▶ [What the task requires]: Among the lines below, count those with the word "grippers". Answer with the number only.

[Records from a collection]
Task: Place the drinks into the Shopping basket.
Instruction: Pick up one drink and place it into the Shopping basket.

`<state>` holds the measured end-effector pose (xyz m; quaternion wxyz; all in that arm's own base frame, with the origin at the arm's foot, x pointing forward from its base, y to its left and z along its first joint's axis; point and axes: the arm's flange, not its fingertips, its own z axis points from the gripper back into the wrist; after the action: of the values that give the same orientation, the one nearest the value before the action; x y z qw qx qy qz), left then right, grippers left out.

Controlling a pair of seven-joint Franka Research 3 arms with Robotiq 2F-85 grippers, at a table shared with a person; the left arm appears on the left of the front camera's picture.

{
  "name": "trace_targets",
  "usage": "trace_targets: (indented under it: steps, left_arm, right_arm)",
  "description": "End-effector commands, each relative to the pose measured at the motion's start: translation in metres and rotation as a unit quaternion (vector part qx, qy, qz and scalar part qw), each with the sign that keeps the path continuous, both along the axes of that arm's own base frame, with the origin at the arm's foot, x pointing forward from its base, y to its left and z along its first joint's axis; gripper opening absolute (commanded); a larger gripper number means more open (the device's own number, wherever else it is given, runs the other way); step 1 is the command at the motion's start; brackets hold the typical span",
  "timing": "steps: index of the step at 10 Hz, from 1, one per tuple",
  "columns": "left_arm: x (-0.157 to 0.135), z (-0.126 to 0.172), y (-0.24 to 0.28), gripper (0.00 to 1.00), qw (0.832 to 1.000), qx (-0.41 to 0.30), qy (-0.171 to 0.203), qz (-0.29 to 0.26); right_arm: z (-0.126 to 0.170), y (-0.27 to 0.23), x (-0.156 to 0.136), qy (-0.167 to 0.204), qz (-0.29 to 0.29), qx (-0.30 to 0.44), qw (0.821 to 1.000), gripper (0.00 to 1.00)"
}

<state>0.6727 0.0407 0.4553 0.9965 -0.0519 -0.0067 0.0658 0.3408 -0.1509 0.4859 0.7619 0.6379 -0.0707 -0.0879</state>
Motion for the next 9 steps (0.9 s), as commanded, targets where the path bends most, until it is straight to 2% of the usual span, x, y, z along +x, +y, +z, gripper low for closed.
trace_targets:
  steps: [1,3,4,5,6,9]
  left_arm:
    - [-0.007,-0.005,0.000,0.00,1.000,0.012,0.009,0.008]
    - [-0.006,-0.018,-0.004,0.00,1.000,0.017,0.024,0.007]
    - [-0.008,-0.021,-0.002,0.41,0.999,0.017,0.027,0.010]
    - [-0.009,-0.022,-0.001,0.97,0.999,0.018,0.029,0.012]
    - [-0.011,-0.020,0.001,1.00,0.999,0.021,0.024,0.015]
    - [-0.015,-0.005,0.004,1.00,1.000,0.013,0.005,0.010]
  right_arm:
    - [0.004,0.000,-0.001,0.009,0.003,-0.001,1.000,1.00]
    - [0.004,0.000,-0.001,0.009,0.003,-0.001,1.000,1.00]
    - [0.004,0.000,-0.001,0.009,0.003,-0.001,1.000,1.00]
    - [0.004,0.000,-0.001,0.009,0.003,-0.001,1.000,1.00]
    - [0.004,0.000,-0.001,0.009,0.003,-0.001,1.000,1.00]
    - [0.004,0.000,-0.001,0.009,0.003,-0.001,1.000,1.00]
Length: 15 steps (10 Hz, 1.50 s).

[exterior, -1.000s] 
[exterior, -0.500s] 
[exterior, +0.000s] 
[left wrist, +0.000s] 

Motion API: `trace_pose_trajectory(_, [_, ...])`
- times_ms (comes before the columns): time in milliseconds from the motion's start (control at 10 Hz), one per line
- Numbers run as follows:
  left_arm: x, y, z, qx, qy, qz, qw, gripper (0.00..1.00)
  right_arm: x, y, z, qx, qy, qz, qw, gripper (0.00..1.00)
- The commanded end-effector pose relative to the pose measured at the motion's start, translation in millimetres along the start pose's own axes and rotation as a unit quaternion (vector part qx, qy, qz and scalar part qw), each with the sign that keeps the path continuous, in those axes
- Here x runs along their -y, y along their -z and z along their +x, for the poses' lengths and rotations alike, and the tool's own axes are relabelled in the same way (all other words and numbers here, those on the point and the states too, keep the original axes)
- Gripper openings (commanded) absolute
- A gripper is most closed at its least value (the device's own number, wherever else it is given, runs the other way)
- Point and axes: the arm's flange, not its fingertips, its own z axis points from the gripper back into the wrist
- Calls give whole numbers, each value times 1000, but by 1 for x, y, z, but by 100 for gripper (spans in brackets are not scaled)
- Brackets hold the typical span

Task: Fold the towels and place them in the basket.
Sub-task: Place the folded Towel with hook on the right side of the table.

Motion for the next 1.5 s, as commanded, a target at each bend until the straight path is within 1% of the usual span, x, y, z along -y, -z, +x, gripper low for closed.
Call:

▶ [Task result]: 2